About this task
Copy each line of the listing below where the word "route" turns up.

Content starts

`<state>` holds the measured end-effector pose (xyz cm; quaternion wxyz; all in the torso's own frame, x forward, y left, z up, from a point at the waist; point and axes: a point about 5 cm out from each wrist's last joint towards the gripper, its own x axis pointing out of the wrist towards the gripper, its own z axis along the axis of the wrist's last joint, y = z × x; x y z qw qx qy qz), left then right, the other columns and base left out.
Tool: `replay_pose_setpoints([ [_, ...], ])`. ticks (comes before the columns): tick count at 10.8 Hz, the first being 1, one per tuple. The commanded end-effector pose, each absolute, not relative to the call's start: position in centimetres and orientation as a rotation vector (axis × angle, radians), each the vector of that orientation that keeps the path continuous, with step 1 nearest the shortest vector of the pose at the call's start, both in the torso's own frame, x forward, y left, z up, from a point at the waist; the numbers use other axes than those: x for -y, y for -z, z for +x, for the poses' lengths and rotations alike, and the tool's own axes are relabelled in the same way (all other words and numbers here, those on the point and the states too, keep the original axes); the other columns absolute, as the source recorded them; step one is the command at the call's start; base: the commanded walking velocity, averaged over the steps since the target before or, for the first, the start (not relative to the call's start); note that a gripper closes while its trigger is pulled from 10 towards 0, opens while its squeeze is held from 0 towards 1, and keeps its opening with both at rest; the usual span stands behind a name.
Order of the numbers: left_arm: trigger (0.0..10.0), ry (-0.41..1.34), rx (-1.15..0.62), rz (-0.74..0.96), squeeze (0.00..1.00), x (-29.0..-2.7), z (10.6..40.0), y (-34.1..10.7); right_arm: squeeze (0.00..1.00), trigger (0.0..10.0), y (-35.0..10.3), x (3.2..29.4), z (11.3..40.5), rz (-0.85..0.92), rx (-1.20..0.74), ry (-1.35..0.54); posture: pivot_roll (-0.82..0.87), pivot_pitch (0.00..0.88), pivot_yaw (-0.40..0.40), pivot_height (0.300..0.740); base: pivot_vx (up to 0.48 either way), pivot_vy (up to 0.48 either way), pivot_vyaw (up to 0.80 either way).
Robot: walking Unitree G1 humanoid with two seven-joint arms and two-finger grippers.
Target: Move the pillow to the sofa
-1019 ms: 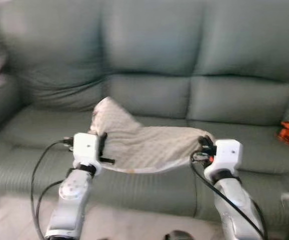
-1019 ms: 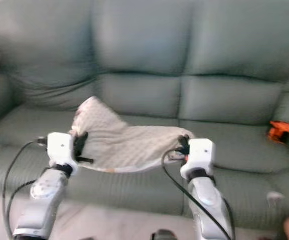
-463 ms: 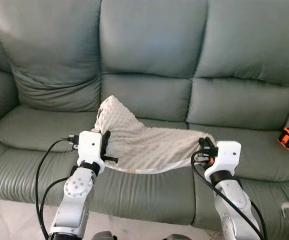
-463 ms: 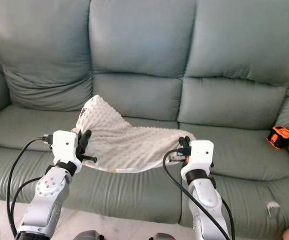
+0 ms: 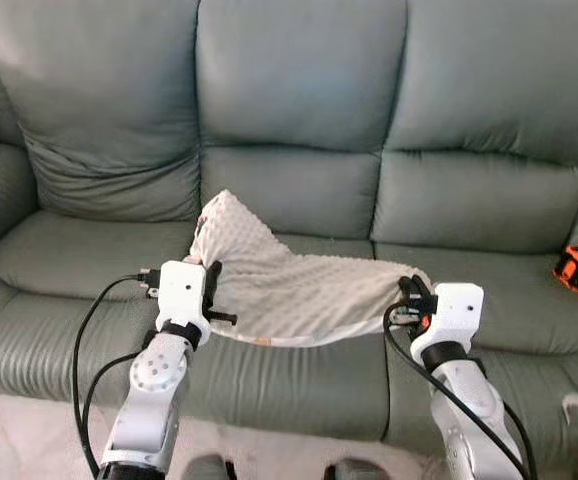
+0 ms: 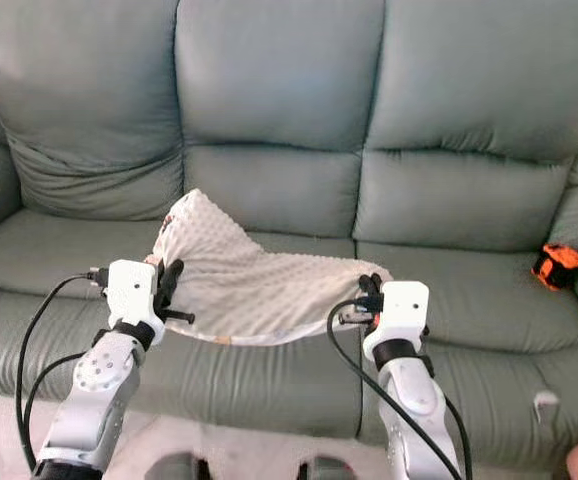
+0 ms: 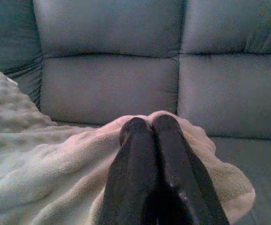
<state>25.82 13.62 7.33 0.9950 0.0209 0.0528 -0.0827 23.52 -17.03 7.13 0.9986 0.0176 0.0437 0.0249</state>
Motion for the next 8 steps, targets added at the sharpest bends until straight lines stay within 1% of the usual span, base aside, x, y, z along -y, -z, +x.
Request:
replay_pose_setpoints([
  [1,10.0,0.158,-0.085,0.052,0.0,-13.7,26.02,-7.66,0.0,10.0,-8.06,16.97,23.89,0.041,-0.044,-0.058,-0.04,0.0,0.005,0.65,0.0,0.0,0.0],
  [8,10.0,0.181,-0.055,0.026,0.0,-13.34,26.38,-8.36,0.0,10.0,-8.14,17.32,24.33,0.035,-0.035,-0.039,-0.04,0.0,0.011,0.65,0.0,0.0,0.0],
])
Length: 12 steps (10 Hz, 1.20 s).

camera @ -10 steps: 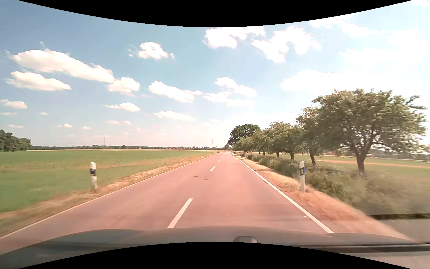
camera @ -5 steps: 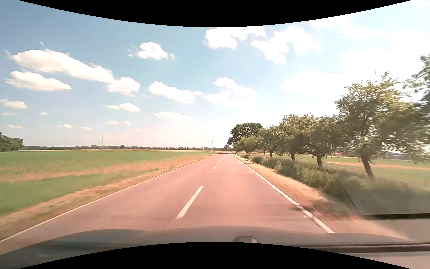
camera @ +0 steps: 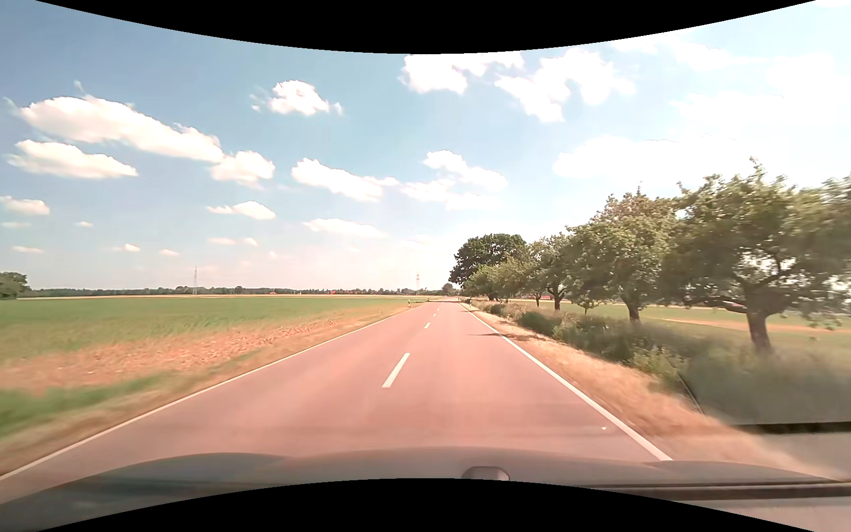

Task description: Follow the waypoints while adhering to traffic rules and regulations

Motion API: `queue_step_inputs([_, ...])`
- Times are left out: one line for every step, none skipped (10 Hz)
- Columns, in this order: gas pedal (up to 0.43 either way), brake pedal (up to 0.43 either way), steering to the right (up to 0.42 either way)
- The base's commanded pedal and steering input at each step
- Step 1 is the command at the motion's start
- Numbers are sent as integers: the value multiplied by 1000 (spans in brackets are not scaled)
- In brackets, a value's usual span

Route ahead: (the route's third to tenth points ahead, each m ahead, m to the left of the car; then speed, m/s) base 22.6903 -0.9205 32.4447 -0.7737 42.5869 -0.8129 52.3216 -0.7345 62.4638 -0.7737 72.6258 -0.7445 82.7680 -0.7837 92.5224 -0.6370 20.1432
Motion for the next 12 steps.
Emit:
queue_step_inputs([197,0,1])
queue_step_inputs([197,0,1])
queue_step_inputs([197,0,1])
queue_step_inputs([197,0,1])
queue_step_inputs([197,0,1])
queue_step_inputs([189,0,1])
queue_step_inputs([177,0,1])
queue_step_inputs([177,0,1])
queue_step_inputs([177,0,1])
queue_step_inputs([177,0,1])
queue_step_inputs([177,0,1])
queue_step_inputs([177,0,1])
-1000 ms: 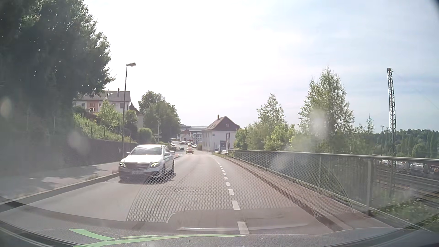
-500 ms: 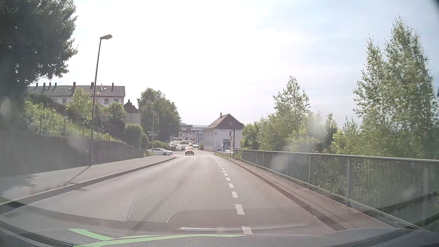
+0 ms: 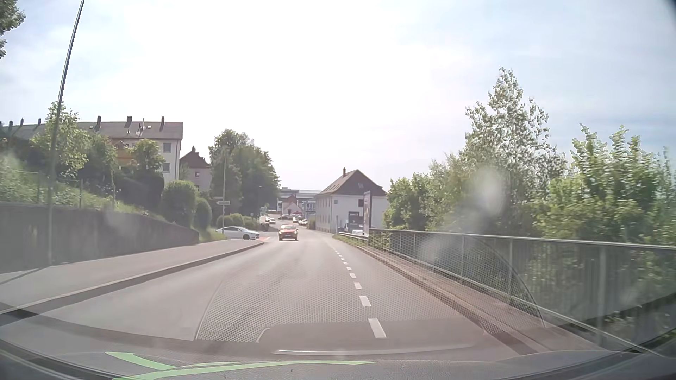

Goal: Follow the waypoints while adhering to traffic rules and regulations

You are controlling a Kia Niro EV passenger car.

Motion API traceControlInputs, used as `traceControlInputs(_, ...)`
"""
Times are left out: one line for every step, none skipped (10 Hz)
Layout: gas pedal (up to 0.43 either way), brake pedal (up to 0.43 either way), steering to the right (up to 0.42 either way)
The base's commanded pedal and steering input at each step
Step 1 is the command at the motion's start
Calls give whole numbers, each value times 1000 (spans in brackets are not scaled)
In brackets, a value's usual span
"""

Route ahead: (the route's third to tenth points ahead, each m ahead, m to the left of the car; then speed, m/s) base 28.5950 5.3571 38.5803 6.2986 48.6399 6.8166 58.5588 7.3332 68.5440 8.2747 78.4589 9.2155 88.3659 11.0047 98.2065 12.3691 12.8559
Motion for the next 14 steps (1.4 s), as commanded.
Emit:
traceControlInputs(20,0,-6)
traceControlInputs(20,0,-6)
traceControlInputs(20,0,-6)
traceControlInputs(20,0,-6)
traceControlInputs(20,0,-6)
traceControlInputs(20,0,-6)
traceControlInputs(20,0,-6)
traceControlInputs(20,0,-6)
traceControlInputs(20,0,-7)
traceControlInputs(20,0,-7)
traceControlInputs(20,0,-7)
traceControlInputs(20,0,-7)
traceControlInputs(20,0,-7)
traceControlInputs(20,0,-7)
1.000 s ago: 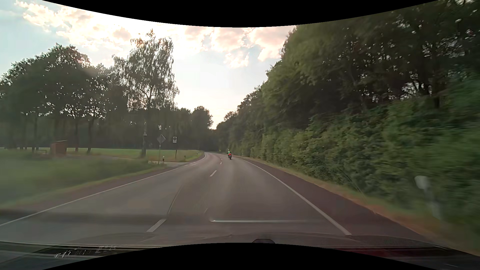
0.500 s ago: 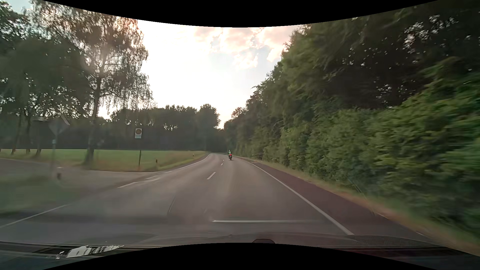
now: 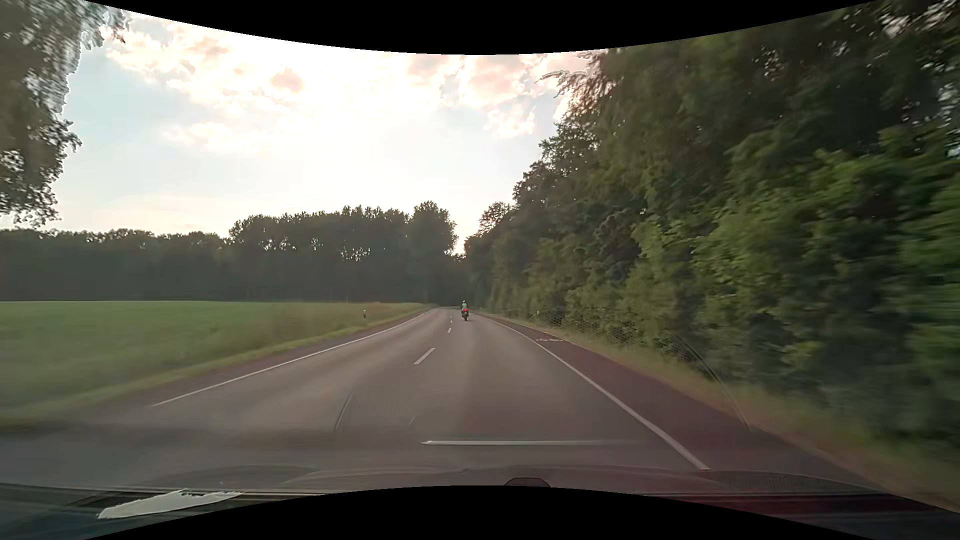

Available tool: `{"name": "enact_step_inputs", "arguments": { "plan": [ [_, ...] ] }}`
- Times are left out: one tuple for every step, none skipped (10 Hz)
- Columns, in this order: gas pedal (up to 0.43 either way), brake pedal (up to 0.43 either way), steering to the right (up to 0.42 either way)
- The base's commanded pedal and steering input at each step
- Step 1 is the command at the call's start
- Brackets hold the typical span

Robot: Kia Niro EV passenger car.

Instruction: Follow the waypoints while adhering to traffic rules and regulations

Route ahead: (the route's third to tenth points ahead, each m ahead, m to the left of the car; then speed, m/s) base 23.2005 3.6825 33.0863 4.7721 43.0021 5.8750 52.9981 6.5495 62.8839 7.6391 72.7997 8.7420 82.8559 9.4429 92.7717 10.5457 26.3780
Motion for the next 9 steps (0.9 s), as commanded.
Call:
{"name": "enact_step_inputs", "arguments": {
  "plan": [
    [0.571,0.000,-0.024],
    [0.571,0.000,-0.023],
    [0.571,0.000,-0.023],
    [0.571,0.000,-0.023],
    [0.571,0.000,-0.023],
    [0.571,0.000,-0.021],
    [0.571,0.000,-0.020],
    [0.571,0.000,-0.018],
    [0.571,0.000,-0.016]
  ]
}}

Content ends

Solved problem
Route ahead: (the route's third to tenth points ahead, each m ahead, m to the left of the car; then speed, m/s) base 22.6903 -0.9205 32.4447 -0.7737 42.5869 -0.8129 52.3216 -0.7345 62.4638 -0.7737 72.6258 -0.7445 82.7680 -0.7837 92.5224 -0.6370 20.1432
Route ahead: (the route's third to tenth points ahead, each m ahead, m to the left of the car; then speed, m/s) base 28.5950 5.3571 38.5803 6.2986 48.6399 6.8166 58.5588 7.3332 68.5440 8.2747 78.4589 9.2155 88.3659 11.0047 98.2065 12.3691 12.8559
Route ahead: (the route's third to tenth points ahead, each m ahead, m to the left of the car; then speed, m/s) base 23.2005 3.6825 33.0863 4.7721 43.0021 5.8750 52.9981 6.5495 62.8839 7.6391 72.7997 8.7420 82.8559 9.4429 92.7717 10.5457 26.3780

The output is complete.